**Your task**
Give back exactly the line containing "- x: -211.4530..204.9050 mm" together with all the lines after it, ending at the final line below.

**Data section**
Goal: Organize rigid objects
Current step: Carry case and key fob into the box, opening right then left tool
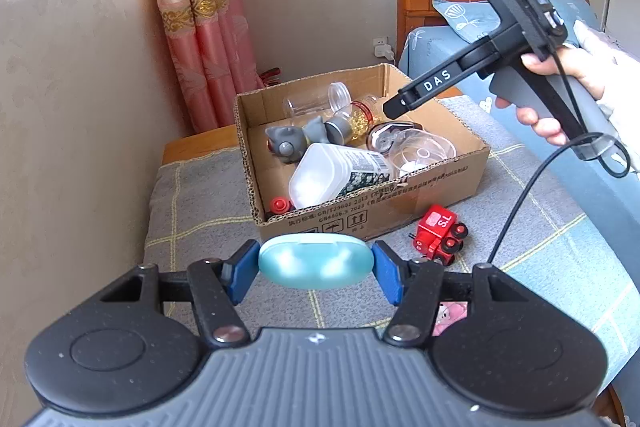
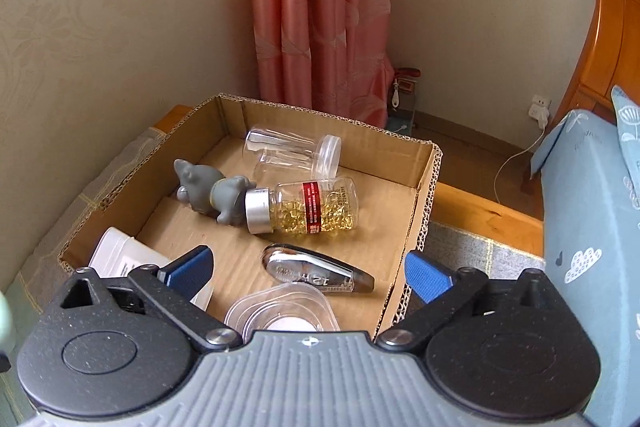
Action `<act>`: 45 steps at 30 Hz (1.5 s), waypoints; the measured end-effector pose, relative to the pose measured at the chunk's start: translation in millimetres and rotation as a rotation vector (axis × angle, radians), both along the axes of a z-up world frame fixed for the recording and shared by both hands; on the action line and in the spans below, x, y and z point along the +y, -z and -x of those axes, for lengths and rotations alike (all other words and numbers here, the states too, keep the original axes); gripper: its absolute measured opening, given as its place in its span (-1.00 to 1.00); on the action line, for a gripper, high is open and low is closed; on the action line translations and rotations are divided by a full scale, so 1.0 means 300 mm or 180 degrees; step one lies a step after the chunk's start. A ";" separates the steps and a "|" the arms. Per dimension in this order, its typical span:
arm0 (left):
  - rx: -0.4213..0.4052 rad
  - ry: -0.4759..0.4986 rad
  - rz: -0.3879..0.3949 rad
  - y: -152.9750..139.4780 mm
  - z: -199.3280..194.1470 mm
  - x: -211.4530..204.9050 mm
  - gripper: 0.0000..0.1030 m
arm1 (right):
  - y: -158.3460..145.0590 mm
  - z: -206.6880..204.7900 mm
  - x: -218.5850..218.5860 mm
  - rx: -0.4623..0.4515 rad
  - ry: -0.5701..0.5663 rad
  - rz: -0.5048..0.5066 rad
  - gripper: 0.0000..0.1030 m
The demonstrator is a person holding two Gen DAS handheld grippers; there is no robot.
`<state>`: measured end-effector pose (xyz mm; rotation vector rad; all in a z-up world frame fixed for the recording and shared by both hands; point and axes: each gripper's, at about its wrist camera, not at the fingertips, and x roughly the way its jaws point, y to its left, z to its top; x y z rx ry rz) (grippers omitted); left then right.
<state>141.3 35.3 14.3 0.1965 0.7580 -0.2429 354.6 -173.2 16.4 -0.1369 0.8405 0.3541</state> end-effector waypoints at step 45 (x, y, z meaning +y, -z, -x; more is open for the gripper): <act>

**Exercise response**
  - x: -211.4530..204.9050 mm
  - gripper: 0.0000..0.1030 m
arm1 (right):
  - y: -158.3460..145.0590 mm
  - z: -206.6880..204.7900 mm
  - x: -218.5850..218.5860 mm
  - rx: -0.4623..0.4515 rad
  - ry: -0.5701..0.5663 rad
  - rz: -0.5048..0.5066 rad
  - gripper: 0.0000..0.1030 m
The demonstrator is a person holding two Gen DAS handheld grippers; there is no robot.
`<state>`: measured end-effector pose (xyz mm; rotation vector rad; all in a z-up world frame fixed for the recording and shared by both hands; point and axes: each gripper's, at about its wrist camera, not at the fingertips, and x roughly the way its jaws point, y to its left, z to its top; x y z rx ry rz) (grippers omitted); left then right.
<state>141.3 35.3 14.3 0.1965 0.7580 -0.2429 354.6 -173.2 16.4 -0.1369 0.8405 0.3541</state> end-effector waypoints at step 45 (x, y, z meaning +y, -z, -x; more is open for the gripper): <act>

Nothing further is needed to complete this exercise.